# Activity
Look over the material for the string "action". Copy every line where it turns up.

----- Data to process -----

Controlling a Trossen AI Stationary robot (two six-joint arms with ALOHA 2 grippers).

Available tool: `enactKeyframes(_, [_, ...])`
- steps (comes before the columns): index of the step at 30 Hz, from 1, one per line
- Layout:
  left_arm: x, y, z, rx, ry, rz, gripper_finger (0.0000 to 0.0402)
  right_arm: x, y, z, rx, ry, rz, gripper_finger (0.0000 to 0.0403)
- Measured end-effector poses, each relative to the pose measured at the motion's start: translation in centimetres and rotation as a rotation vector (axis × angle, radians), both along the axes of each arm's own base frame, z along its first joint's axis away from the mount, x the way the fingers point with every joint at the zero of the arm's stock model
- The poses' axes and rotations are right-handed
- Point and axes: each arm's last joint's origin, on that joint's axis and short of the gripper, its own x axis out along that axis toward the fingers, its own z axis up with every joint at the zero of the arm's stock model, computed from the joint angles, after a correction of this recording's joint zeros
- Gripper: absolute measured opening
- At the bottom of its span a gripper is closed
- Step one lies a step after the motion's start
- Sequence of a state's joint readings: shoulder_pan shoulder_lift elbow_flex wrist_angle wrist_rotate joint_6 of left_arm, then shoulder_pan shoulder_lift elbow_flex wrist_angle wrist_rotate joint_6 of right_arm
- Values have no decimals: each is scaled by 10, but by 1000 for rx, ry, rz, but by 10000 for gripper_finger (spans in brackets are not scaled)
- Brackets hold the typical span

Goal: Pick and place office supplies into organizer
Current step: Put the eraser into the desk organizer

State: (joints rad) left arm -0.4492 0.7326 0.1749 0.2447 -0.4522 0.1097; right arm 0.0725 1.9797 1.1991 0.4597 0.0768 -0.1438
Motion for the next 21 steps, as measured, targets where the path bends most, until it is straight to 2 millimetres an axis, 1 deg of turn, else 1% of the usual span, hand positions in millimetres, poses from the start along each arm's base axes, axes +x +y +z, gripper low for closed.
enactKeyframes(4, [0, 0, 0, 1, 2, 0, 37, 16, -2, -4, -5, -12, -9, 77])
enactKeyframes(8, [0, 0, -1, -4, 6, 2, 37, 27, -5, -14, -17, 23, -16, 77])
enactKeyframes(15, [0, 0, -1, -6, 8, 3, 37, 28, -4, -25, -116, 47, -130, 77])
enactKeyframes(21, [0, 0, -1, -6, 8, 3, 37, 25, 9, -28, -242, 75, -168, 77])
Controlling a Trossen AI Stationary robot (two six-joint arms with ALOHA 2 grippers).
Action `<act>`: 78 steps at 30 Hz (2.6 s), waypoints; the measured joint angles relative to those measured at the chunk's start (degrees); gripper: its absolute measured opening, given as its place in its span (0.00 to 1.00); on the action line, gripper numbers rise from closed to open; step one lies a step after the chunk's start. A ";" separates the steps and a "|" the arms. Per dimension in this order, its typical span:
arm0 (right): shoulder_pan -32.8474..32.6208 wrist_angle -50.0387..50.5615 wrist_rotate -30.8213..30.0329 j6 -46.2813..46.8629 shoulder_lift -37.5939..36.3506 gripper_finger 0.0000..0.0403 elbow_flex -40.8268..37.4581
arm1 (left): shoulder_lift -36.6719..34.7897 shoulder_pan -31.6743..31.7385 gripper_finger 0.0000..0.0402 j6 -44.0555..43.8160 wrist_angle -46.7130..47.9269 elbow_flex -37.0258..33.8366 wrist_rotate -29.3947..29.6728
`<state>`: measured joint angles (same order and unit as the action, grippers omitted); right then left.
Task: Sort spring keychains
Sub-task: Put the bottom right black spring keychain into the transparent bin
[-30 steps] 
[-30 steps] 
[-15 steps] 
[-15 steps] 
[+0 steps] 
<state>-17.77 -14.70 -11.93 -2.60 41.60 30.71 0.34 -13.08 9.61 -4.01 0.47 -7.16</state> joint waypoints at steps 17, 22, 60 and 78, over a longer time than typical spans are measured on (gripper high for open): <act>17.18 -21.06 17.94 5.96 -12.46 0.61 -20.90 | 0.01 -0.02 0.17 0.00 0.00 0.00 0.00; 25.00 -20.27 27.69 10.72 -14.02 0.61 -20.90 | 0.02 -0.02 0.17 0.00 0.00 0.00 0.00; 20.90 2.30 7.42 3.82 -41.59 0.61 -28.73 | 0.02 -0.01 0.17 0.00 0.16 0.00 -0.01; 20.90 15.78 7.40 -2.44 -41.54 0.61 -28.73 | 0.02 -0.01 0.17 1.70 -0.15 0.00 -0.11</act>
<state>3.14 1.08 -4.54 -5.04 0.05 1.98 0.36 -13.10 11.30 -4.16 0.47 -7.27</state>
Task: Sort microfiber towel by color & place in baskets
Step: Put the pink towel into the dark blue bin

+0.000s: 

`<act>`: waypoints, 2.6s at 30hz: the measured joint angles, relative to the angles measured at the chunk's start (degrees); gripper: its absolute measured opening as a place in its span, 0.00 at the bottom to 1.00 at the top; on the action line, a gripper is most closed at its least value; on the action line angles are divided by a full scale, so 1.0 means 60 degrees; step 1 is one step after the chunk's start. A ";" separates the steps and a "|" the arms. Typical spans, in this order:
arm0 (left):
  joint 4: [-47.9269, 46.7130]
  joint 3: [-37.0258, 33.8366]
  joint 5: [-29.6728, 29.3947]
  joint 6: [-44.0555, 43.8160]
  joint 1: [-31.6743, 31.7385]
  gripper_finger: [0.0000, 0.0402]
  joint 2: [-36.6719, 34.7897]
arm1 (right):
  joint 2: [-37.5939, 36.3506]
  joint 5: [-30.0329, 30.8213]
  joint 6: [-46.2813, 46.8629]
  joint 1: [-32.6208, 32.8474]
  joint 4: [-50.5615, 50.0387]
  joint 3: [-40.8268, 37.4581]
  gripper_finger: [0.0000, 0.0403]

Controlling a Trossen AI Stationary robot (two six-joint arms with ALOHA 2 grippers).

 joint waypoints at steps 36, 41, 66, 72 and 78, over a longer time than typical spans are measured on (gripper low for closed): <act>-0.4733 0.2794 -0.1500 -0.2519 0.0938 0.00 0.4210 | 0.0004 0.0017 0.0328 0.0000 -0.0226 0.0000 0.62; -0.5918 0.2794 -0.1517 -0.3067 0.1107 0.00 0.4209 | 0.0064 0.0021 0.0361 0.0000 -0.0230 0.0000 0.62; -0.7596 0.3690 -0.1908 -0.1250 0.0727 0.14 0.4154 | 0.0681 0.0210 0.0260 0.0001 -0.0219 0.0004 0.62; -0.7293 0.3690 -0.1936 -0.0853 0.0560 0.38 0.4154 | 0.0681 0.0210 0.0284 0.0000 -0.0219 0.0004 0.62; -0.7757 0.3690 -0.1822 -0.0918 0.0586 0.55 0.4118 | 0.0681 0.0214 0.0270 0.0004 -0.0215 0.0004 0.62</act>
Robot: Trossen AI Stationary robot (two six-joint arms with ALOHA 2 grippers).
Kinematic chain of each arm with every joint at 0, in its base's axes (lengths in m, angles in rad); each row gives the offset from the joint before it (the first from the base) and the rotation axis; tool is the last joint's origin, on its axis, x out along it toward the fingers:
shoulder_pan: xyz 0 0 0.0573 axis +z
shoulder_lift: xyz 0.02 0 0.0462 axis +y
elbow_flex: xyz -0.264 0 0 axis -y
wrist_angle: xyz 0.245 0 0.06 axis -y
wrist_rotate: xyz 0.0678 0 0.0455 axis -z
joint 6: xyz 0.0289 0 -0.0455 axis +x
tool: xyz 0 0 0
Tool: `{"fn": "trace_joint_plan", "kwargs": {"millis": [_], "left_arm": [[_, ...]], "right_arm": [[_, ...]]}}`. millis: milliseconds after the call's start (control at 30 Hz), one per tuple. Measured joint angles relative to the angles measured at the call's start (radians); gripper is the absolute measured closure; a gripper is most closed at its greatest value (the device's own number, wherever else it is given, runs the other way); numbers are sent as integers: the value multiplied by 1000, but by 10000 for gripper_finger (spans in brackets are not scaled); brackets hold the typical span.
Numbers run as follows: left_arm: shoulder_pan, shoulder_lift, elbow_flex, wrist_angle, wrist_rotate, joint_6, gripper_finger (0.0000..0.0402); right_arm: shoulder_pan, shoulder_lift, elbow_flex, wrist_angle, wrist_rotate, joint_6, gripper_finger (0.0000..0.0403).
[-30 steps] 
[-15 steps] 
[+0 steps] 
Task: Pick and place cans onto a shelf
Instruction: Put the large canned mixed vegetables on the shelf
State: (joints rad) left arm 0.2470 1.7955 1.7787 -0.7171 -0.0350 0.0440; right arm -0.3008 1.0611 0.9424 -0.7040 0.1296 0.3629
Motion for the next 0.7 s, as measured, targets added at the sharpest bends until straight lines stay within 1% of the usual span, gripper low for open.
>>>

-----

# Response to the exercise
Action `<act>`: 78 steps at 30 Hz (2.6 s), waypoints; the measured joint angles relative to those measured at the chunk's start (degrees); gripper: its absolute measured opening, given as its place in its span (0.00 to 1.00); on the action line, gripper numbers rise from closed to open; step one lies a step after the chunk's start. A ";" separates the steps and a "|" the arms. Per dimension in this order, its typical span:
`<state>`: measured joint angles (same order and unit as the action, grippers omitted); right then left.
`<act>`: waypoints, 2.6s at 30hz: the measured joint angles, relative to the angles measured at the chunk's start (degrees); gripper: its absolute measured opening as a place in its span, 0.00 at the bottom to 1.00 at the top; on the action line, a gripper is most closed at its least value; on the action line angles are divided by a full scale, so 1.0 means 60 degrees; step 1 is one step after the chunk's start. A ";" separates the steps and a "|" the arms. Typical spans, in this order:

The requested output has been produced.